Hong Kong puts lid on bird flu
By staff and wires reports
HONG KONG, China -- As the cause and origin of Hong Kong's bird flu remain unknown, Buddhist monks in the territory are praying for the lost souls of the killed in a mass slaughter.
Health officials in white gowns, masks and gloves sealed off chicken and duck stalls in more than 130 markets in Hong Kong's public housing areas Sunday killing thousands of birds.
They stuffed the carcasses into hundreds of garbage bags before hauling them in trucks to landfills.
Secretary Lily Yam of the Department of the Environment and Food said the government is "still studying the cause and origin" of the H5N1 bird flu strain that has caused a public health scare in Hong Kong.
Yam stressed that the extensive disinfecting operations were a "precautionary measure" to stem the risk of the virus mutating into one that can kill humans.
It is different from the deadly 1997 strain which hit Hong Kong, causing international concern and the territory's tourist arrivals to drop.
However one leading Hong Kong virologist has advised that people suffering from influenza should get a medical check up.
Professor Kennedy Shortridge was quoted by the South China Morning Post as saying poultry workers may have been exposed to the new strain before the cull, and that he was uncertain of the impact of that contact.
A goverment spokesman said late Saturday that "up to now" the virus had not spread to humans.
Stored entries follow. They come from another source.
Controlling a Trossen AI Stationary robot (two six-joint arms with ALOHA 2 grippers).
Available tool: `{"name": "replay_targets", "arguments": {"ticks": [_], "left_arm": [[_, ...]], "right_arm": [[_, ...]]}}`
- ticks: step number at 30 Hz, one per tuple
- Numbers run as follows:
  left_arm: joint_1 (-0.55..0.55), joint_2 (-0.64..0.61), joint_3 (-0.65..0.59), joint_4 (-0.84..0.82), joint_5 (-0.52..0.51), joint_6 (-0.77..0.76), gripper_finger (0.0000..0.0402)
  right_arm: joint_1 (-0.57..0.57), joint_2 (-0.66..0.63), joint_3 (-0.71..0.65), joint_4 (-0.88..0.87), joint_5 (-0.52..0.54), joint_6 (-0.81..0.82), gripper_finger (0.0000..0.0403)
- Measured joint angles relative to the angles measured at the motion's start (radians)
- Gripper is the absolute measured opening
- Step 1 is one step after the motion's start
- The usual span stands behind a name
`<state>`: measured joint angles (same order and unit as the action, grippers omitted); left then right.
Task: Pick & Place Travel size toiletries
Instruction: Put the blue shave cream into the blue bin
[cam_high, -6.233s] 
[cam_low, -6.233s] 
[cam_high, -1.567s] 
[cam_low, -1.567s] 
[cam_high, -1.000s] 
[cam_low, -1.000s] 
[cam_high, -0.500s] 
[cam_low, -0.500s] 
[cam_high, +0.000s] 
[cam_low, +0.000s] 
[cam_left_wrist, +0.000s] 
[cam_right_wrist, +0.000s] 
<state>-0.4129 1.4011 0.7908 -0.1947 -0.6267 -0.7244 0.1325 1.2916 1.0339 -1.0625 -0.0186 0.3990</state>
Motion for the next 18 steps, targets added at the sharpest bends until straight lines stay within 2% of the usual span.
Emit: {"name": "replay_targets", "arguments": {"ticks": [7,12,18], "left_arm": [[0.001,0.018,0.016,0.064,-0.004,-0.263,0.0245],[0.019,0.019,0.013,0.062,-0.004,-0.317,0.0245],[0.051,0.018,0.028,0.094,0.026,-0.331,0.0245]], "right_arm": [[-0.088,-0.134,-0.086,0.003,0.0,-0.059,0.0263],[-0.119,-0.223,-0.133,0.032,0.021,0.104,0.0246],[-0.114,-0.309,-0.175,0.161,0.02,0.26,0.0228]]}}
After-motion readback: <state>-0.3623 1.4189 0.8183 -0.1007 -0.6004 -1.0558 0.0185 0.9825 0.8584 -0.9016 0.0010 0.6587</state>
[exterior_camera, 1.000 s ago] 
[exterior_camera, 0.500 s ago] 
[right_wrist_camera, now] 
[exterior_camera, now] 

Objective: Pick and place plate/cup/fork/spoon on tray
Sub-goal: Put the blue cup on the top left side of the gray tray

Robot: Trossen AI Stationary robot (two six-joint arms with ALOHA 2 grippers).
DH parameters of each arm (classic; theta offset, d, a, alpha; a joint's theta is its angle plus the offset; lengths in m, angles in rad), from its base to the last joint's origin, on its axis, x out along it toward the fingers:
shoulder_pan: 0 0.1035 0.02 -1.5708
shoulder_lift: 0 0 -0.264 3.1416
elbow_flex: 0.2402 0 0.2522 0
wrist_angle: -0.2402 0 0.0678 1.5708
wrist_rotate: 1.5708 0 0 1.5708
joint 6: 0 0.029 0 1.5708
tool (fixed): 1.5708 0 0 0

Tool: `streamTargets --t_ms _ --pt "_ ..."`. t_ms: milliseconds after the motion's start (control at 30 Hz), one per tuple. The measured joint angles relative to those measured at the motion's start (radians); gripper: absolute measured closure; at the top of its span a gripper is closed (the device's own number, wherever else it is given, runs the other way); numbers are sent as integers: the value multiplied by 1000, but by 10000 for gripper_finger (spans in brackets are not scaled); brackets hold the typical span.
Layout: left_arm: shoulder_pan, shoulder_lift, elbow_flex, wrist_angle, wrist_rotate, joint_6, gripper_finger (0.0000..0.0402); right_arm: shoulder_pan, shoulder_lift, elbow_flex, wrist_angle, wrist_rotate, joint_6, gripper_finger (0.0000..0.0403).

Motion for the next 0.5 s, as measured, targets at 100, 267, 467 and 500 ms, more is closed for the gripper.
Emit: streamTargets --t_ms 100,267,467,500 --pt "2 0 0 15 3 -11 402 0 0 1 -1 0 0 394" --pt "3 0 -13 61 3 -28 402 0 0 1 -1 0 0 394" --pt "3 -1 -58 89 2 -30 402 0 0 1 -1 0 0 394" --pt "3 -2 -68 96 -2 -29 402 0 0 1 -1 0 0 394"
Earlier statements said the strain "did not affect human beings."
The mass slaughter led a Buddhist temple to hold a ritual to pacify the souls of the dead birds and to atone for what Buddhists consider the sin of killing.
Hundreds of monks and followers in the Western Monastery chanted prayers while the Reverend Wing Sing prostrated himself in front of a plaque erected for the dead birds.
"The lotus seat of the respectable souls of chickens and birds killed in the avian influenza" outbreak, the plaque read.
"The untimely deaths of the large number of chickens mean much grief is floating around in the air. If it isn't dissipated by the pacifying ritual, natural disasters like rainstorms and flooding might curse Hong Kong," said the 76-year-old head monk.
Disinfecting operations covering the whole territory are expected to be finished in two weeks and have so far covered only public markets under the supervision of the environment and food department.
Chief Executive Tung Chee-hwa said the decision was the only one to be made.
"It was a necessary decision to protect the health of our citizens," he told reporters. "In the short term we need to find out how it happened, why it happened very very precisely."
Secretary Yam raised the possibility that the spread of the virus "may not be farm-based."
She said the government will also be giving "special attention to the transportation process," which will include the inspection of delivery trucks.
Although the government has asked mainland China to halt exports of live birds to the territory, Yam cautioned the media against exaggerating the virus scare, particularly in pinning the blame on poultry imported from the mainland.
Hong Kong consumes around 100,000 fresh chickens a day, with more than 70 percent coming from China.
Stemming the scare
South Korea on Sunday became the latest country to ban chicken imports from Hong Kong. The Philippines and Japan have already imposed such a ban.
Taiwan has stepped up its screening of travelers from Hong Kong and asked chicken farmers to put up nets over their farms to prevent migrant birds from spreading the flu virus.
The H5N1 virus "is not food-borne," said Josephine Wong, assistant information officer of the environment and food department.
"This means that even if a restaurant has chickens, (customers) are still safe," Wong said.
"The virus is not transmitted through dead chickens, only live poultry," she added.
The poultry trade is expected to receive compensation totaling HK$80 million (U.S.$10.26 million) from the government as a result of the slaughter.
The government's next step is to get a "community consensus" on how to deal with the virus, Yam said.